From Heartwire
Reed Miller
March 10, 2010 (Kyoto, Japan) — A large population-based study of pediatric cardiac-arrest patients shows that conventional cardiopulmonary resuscitation (CPR)--with rescue breathing ventilations--is the best approach to resuscitating children outside the hospital [1].
In a study supported by the All-Japan Utstein Registry of the Fire and Disaster Management Agency, Dr Tetsuhisa Kitamura (Kyoto University Health Service, Japan) and colleagues collected data from 5170 children 17 and under with an out-of-hospital cardiac arrest. According to the authors, it is the first study powered to measure the benefits of CPR in pediatric patients.
The results, published online March 3, 2010 in the Lancet, show that bystander CPR without rescue breathing had a much higher rate of favorable neurological outcomes than children who received no CPR. Favorable neurological outcome was defined as a Glasgow-Pittsburgh cerebral performance category of 1 or 2 one month after the arrest.
The study also found that, in children older than one year suffering cardiac arrest from a noncardiac cause such as drug overdose, hanging, drowning, or trauma (71% of the children in the study), CPR with rescue-breathing yielded better results than compression-only CPR. In children in cardiac arrest due to cardiac causes, both types of CPR yielded similar success rates.
Outcomes were uniformly poor in infants younger than one year regardless of resuscitation. Neurologically intact survival rates were around 2% with cardiac arrest of noncardiac origin and about 1% for cardiac arrest of cardiac origins in this population.
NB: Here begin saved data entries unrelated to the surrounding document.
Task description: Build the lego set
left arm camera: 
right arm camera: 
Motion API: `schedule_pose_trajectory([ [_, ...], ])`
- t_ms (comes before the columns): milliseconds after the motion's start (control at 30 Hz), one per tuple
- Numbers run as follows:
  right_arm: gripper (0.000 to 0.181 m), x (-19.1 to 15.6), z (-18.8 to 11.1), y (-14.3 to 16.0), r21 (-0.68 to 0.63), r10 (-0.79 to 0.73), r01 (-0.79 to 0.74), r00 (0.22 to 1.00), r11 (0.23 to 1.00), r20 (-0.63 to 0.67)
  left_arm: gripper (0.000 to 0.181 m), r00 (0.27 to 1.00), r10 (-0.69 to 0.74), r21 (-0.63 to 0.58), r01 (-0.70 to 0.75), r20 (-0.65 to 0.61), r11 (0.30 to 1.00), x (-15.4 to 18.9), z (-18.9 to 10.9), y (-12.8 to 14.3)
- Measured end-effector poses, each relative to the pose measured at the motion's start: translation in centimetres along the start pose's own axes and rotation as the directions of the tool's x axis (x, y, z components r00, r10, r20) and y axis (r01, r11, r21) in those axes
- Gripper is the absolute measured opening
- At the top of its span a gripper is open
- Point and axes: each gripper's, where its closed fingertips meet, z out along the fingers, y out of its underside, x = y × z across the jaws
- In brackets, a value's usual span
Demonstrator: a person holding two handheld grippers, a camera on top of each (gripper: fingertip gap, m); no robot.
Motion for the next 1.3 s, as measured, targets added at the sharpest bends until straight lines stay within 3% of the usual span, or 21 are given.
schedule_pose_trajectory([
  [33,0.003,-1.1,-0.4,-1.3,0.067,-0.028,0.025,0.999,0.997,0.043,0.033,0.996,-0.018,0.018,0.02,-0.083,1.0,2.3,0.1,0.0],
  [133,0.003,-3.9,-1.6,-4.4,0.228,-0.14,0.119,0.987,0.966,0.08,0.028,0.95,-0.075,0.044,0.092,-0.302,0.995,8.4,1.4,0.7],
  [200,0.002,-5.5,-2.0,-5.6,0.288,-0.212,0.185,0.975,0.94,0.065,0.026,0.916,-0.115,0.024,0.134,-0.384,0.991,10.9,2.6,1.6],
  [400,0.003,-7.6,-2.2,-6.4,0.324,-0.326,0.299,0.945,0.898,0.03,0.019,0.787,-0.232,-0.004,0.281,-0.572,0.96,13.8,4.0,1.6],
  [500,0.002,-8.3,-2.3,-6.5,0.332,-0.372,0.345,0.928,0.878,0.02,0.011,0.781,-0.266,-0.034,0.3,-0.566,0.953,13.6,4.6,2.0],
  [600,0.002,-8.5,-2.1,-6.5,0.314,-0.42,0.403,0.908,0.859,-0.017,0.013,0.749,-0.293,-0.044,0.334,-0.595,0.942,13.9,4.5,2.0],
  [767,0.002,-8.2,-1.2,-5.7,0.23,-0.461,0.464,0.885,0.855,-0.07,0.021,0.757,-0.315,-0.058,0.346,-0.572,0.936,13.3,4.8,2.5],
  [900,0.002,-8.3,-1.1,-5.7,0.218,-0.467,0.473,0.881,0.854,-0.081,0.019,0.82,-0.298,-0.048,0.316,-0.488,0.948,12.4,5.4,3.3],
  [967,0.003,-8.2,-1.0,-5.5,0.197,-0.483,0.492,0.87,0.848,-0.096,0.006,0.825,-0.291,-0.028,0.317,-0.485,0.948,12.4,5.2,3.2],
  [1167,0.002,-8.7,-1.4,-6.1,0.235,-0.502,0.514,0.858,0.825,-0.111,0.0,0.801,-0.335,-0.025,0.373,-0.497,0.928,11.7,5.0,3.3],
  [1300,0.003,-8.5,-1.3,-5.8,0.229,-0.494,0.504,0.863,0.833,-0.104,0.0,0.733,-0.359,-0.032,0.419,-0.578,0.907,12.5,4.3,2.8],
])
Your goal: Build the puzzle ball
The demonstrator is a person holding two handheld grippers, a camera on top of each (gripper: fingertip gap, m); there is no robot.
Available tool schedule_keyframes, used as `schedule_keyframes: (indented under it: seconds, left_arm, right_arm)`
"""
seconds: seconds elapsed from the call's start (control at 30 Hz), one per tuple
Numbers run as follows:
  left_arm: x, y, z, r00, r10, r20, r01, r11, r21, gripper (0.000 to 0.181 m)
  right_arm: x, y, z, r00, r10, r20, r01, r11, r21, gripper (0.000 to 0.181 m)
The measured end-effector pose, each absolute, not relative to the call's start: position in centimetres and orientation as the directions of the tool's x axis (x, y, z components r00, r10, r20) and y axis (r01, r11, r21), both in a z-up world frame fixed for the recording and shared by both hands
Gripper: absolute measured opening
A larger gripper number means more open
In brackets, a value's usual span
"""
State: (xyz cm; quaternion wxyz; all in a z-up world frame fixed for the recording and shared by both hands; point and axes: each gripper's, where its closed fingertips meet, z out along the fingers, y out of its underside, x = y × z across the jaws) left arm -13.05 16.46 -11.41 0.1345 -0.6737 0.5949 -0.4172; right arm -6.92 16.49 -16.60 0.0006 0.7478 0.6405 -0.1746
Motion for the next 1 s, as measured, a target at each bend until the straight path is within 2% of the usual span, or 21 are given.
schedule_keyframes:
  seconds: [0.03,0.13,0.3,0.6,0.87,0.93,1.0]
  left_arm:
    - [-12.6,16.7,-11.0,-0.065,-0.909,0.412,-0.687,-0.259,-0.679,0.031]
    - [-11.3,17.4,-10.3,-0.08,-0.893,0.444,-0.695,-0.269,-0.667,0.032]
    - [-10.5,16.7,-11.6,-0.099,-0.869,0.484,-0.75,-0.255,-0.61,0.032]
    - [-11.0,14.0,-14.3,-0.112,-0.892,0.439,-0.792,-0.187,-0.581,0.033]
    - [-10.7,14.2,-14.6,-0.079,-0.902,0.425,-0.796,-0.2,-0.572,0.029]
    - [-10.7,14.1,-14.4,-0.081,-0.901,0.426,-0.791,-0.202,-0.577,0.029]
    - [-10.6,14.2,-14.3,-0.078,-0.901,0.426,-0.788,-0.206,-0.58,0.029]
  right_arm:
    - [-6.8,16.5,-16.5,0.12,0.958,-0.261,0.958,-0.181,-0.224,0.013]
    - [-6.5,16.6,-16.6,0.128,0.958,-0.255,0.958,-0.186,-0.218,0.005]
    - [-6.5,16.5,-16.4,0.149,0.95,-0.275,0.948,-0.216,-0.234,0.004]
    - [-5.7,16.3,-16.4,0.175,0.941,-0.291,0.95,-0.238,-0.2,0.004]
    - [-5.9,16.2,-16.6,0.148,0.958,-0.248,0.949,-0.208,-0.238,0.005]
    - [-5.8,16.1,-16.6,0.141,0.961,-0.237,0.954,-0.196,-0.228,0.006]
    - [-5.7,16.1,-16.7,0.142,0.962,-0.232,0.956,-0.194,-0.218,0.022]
Based on the results, Kitamura et al "strongly recommend that conventional CPR, including rescue breathing, continue to be the standard treatment for children who have out-of-hospital cardiac arrests with presumed noncardiac causes."
However, previous research shows that bystanders are more willing to do CPR with chest compressions only, without the ventilations, and the American Heart Association's Hands-Only CPR public-education program tells people to just call 911 and begin chest compressions on a person who has collapsed.
Therefore, since the study showed that compression-only CPR was better than no CPR at all, Kitamura et al recommend that the hands-only approach be taught to the general public to increase the overall rate of bystander CPR.
People who are likely to witness children in cardiac arrest--teachers, parents, lifeguards--should receive additional training to perform conventional CPR with rescue breathing, they recommend.
"Citizens would be increasingly taught compression-only CPR--a simpler technique that is easier to learn, remember, and undertake than is conventional CPR.
If a bystander has learned chest-compression–only CPR, or if a member of the emergency-telephone dispatcher system prefers to teach chest-compression-only CPR rather than conventional CPR because conventional CPR is difficult, the bystander should be encouraged to provide compression-only CPR rather than no bystander CPR."
But Dr Jesus López-Herce and Dr Angel Carrillo Alvarez (Hospital General Universitario Gregorio Marañón, Madrid, Spain) argue, in an accompanying editorial, that the "double-training" strategy advocated by Kitamura and colleagues "could mean that most children would be resuscitated with compression-only CPR, reducing their possibility of survival" .
They suggest teaching everyone conventional CPR with ventilations, with the caveat that compression-only CPR is the best approach in adults suspected of cardiac arrest of cardiac origin, but concede that further research is needed to assess the merits of that approach. And, until further research on the best approach to teaching CPR to the whole population can be completed, chest compression plus ventilation should continue to be taught to the whole population, and no changes should be made to the recommendations for pediatric bystander-initiated CPR, López-Herce and Alvarez maintain.